From that, a swimming pool, new school and government employment centre have been built. Next year, a disused 14-storey office will be demolished and replaced by a cultural centre, inspired by the Villa Medici in Rome, a residence for French artists.
Crucially, in response to the riots, a new police station was built in 2007 – giving the suburb a force of its own. While Clichy is improving from the inside, its flimsy transport links have entrenched its isolation: it is an overland train and bus journey away from central Paris.
A tramline will be finished by 2018 and authorities hope to open a Metro station by 2023 – a move that is hoped will ease the high level of unemployment. But for another Chene Pointu resident, Tidjan Fall, 23, Clichy-sous-Bois’s greatest scourge still remains: slum landlords. “They’re buying flats and charging too much”, he said.

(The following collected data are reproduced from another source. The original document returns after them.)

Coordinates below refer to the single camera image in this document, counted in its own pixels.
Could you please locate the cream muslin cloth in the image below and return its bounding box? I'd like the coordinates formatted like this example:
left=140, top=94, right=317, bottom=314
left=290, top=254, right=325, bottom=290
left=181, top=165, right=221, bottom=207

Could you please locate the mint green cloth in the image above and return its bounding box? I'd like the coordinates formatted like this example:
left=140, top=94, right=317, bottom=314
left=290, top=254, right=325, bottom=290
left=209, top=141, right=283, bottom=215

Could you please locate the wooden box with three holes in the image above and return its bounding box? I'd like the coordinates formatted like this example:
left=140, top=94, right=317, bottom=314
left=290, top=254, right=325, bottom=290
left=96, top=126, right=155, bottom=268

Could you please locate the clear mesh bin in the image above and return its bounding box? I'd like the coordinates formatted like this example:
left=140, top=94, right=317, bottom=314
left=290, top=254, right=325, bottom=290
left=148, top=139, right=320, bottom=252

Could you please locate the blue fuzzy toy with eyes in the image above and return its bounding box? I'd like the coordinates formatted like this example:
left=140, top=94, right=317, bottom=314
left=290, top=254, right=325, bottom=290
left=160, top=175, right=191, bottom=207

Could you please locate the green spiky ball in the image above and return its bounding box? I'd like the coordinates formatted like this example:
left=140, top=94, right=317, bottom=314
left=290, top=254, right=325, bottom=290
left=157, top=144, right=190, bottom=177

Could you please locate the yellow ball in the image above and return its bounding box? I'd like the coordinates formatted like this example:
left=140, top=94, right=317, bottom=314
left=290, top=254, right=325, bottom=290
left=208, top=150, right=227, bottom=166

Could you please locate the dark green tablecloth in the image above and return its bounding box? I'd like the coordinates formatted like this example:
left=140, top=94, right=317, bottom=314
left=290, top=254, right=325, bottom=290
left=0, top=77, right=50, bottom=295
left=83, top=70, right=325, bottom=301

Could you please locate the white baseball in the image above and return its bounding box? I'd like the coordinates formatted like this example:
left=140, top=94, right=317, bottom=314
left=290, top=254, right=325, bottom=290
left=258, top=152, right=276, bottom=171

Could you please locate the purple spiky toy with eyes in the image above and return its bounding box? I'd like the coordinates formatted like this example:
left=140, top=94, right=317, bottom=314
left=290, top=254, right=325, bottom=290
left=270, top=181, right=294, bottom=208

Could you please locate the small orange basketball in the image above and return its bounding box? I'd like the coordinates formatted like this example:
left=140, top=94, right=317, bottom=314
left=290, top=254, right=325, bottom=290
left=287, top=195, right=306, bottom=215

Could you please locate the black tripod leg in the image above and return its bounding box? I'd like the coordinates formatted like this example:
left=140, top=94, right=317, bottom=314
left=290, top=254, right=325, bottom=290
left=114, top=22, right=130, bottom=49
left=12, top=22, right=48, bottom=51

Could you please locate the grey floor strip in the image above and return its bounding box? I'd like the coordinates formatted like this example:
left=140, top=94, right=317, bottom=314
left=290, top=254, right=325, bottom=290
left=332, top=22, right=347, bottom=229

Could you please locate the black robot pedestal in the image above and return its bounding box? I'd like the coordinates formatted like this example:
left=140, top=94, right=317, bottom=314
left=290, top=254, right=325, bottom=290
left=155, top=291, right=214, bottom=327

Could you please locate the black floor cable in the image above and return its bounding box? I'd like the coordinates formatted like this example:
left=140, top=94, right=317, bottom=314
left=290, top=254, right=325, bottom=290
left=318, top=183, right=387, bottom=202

The suburb was built on hunting land east of Paris in the 1960s, on the promise of the construction of a motorway that never materialised. Flats hastily bought and sold fell cheaply into the hands of private landlords who let them fall in to disrepair.
“Some people are living in unmanageable, unacceptable conditions”, the council’s spokeswoman, Lamya Monkachi admitted. “Yes there are problems with drugs and with security – we can’t deny that it doesn’t exist.”
She was at pains, however, to stress that Clichy-sous-Bois was transforming: little by little. The council is cracking down on slum landlords as well as buying up some of the properties, making improvements and selling them to tenants. “The solution to end ghettoisation of the poor is to increase social housing and stop stigmatising people who need it,” said Ms Monkachi.
Mr Valls said that the government would intervene in towns that failed to subsidise at least a quarter of their housing – and named and shamed 36 who were failing to do so. He also promised a campaign to identify and tackle discrimination in the labour market.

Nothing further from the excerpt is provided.